Denys88 · Denys88 · Jan 29, 2024 · Jan 26, 2024 · Jan 26, 2024 · Jan 29, 2024
diff --git a/docs/HOW_TO_RL_GAMES.md b/docs/HOW_TO_RL_GAMES.md
@@ -0,0 +1,263 @@
+# Introduction to [rl_games](https://github.com/Denys88/rl_games/)  - new envs, and new algorithms built on rl_games
+**Author** - [Anish Diwan](https://www.anishdiwan.com/)
+
+This write-up describes some elements of the general functioning of the [rl_games](https://github.com/Denys88/rl_games/) reinforcement learning library. It also provides a guide on extending rl_games with new environments and algorithms using a structure similar to the [IsaacGymEnvs](https://github.com/NVIDIA-Omniverse/IsaacGymEnvs) package.

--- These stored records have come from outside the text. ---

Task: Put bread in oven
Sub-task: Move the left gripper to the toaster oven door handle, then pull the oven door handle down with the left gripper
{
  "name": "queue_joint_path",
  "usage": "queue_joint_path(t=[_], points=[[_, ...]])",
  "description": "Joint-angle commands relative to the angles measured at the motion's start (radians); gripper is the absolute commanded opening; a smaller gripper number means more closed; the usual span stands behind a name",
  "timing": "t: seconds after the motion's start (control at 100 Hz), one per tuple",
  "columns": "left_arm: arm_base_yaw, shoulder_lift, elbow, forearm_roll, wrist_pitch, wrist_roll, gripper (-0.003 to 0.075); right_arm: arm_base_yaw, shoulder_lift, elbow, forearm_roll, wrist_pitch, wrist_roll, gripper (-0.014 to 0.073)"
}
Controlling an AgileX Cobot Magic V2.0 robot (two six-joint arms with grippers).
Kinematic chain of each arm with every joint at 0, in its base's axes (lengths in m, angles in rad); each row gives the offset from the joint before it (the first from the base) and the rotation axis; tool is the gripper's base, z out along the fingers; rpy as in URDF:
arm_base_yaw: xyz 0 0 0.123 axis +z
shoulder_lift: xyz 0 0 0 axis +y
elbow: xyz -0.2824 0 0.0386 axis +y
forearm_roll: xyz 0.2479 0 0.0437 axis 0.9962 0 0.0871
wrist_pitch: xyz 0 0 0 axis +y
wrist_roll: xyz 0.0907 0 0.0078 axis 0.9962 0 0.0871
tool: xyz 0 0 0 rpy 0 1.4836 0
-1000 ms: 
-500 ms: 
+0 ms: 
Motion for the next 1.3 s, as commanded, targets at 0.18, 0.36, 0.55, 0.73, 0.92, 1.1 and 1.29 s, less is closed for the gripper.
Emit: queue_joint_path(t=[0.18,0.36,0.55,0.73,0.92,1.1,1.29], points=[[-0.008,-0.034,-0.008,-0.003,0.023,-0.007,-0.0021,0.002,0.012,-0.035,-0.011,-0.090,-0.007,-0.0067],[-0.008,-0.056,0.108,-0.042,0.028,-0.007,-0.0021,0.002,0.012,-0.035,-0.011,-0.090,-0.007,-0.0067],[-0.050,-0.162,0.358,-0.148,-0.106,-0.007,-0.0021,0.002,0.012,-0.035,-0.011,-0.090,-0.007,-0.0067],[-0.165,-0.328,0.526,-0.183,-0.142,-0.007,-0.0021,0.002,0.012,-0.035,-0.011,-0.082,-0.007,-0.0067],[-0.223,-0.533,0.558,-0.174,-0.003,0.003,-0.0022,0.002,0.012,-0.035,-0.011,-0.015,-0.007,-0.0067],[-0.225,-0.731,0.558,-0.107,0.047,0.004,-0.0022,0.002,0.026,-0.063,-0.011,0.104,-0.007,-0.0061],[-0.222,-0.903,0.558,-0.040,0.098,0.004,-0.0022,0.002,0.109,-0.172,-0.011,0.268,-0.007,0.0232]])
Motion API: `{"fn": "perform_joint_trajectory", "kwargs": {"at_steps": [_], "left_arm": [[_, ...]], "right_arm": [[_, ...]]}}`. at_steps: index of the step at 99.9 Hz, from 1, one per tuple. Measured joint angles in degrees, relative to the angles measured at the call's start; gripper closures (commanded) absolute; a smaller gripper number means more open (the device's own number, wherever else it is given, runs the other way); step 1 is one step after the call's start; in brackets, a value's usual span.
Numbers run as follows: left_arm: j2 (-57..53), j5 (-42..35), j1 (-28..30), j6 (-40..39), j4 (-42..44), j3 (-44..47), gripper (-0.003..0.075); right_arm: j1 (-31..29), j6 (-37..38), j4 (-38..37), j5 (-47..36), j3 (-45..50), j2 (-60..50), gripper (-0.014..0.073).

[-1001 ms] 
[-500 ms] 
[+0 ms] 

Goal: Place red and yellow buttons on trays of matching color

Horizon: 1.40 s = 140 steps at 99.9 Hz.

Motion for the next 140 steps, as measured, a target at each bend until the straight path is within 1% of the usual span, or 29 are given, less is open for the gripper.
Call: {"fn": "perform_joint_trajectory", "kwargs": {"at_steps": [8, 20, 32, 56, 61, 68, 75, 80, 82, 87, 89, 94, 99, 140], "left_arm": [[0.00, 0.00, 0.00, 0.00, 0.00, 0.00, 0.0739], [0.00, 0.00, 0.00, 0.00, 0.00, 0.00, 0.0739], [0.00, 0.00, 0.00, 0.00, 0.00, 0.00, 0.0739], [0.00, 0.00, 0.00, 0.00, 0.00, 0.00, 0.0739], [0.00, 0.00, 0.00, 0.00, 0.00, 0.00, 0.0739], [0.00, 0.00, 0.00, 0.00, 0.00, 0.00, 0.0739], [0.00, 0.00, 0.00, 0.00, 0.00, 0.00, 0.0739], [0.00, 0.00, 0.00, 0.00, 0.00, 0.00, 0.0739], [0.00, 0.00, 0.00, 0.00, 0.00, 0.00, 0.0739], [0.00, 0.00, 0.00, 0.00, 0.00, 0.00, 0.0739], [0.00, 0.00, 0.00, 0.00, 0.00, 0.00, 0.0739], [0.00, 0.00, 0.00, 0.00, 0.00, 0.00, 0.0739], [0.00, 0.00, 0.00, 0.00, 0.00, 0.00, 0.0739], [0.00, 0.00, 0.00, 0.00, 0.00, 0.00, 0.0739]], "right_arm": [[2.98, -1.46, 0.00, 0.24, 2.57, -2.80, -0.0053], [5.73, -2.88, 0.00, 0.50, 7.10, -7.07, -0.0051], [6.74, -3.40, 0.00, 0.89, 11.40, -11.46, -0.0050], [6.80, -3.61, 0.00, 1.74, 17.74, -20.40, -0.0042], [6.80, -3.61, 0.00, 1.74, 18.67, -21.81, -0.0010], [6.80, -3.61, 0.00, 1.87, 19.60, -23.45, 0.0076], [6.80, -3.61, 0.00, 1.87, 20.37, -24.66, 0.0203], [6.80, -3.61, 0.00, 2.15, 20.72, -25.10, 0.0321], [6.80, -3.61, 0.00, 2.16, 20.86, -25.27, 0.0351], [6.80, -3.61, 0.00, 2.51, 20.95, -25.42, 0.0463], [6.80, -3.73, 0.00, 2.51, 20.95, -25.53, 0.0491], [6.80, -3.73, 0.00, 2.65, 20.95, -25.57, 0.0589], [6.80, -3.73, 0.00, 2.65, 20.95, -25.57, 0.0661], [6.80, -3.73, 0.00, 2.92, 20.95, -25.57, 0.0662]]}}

Topics covered in this write-up are
+1. The various components of rl_games (runner, algorthms, environments ...)
+2. Using rl_games for your own work
+    - Adding new gym-like environments to rl_games 
+    - Using non-gym environments and simulators with the algorithms in rl_games (refer to [IsaacGymEnvs](https://github.com/NVIDIA-Omniverse/IsaacGymEnvs) for examples)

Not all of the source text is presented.